Meno spostamenti equivalgono a meno code, meno incidenti e soprattutto meno consumi di carburante, oltre che di emissioni. Spesso, soprattutto i giovani maggiormente scolarizzati, riconoscono che potrebbero lavorare tranquillamente da casa.

Sulla mobilità oggi è poco realistico abbattere quella che è l’utilità del mezzo privato che assicura la massima penetrazione nelle città e sul territorio e garantisce piena flessibilità d’orari. Su questo servirebbe un’azione (tuttavia costosa) sulle tratte ferrate (in passato abbandonate), sull’efficienza dei servizi, sui collegamenti intermodali.

Per la mobilità urbana e paraurbana si dovrebbe fare maggiore ricorso alle tecniche della cosiddetta finanza di progetto (project financing), laddove la redditività della gestione garantirebbe il rientro dei capitali investiti per la realizzazione o l’ammodernamento.

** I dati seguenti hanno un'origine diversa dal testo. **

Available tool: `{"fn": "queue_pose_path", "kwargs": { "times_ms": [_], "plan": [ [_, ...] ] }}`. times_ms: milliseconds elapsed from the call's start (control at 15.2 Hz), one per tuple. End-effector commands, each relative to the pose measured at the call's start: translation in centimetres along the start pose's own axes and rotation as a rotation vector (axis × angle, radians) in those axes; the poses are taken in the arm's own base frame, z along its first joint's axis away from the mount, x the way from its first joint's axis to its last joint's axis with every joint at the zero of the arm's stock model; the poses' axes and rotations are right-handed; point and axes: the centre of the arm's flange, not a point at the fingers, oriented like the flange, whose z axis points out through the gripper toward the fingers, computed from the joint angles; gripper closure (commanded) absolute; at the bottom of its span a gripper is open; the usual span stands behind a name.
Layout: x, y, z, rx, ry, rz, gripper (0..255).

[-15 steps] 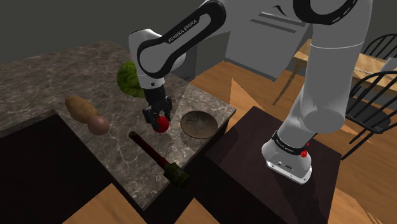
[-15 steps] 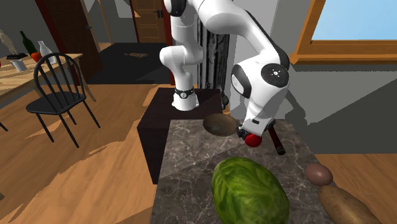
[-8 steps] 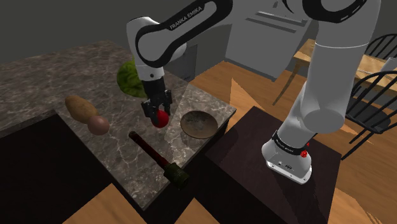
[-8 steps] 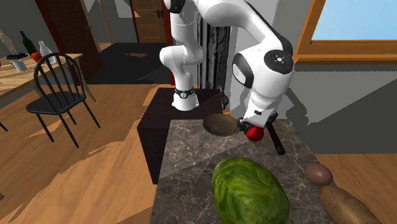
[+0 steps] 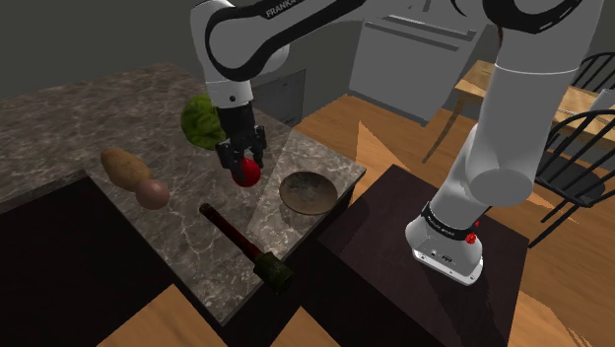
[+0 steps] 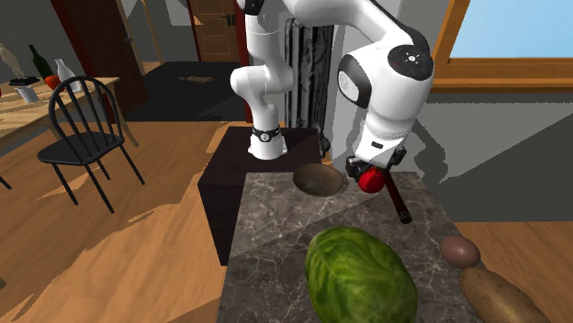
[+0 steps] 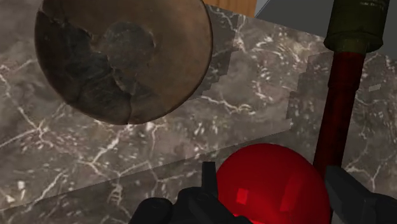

Sul fronte del riscaldamento domestico e della dispersione di calore operare con consistenti aiuti, magari con un accordo con gli istituti di credito (una sorta di mutui energia), mentre per il raffreddamento, i sempre più diffusi condizionatori, si dovrebbe favorire il passaggio a sistemi quanto meno condominiali, una centralizzazione come per gli impianti di riscaldamento.

Sembrerà poi banale ma alcuni studiosi hanno evidenziato come lo sviluppo di aree verdi in zone fortemente urbanizzate incide, seppur di poco, sul risparmio da condizionamento domestico.

Senza arretrare sulla normativa, per i nuovi edifici, volta al risparmio energetico.

Per le fonti non convenzionali, rispetto alle quali oggettivamente ci sono dei progressi, c’è ancora spazio per un impulso del fotovoltaico e dell’utilizzo delle biomasse in ambito rurale, derivanti da residui agricoli (anche reflui) e forestali, purché disponibili entro un breve raggio (20/25 Km), altrimenti i costi di spostamento vanificherebbero il tutto.

Sull’utilizzo dei biocarburanti l’attualità mostra come vada utilizzato con acume, giacché in alcuni paesi ha “stressato” i costi dei “prodotti food” con conseguenze pericolose.

Una piccola rivoluzione per il pagamento delle utenze. A parità di consumo di un single e di una famiglia di quattro persone, appare naturale che i secondi paghino meno, se non altro per invogliare il primo a comportamenti più virtuosi.

Il quadro non è, e neanche voleva essere esaustivo, si potrà obiettare che di questo se ne parla da tempo ma, appunto, se ne parla.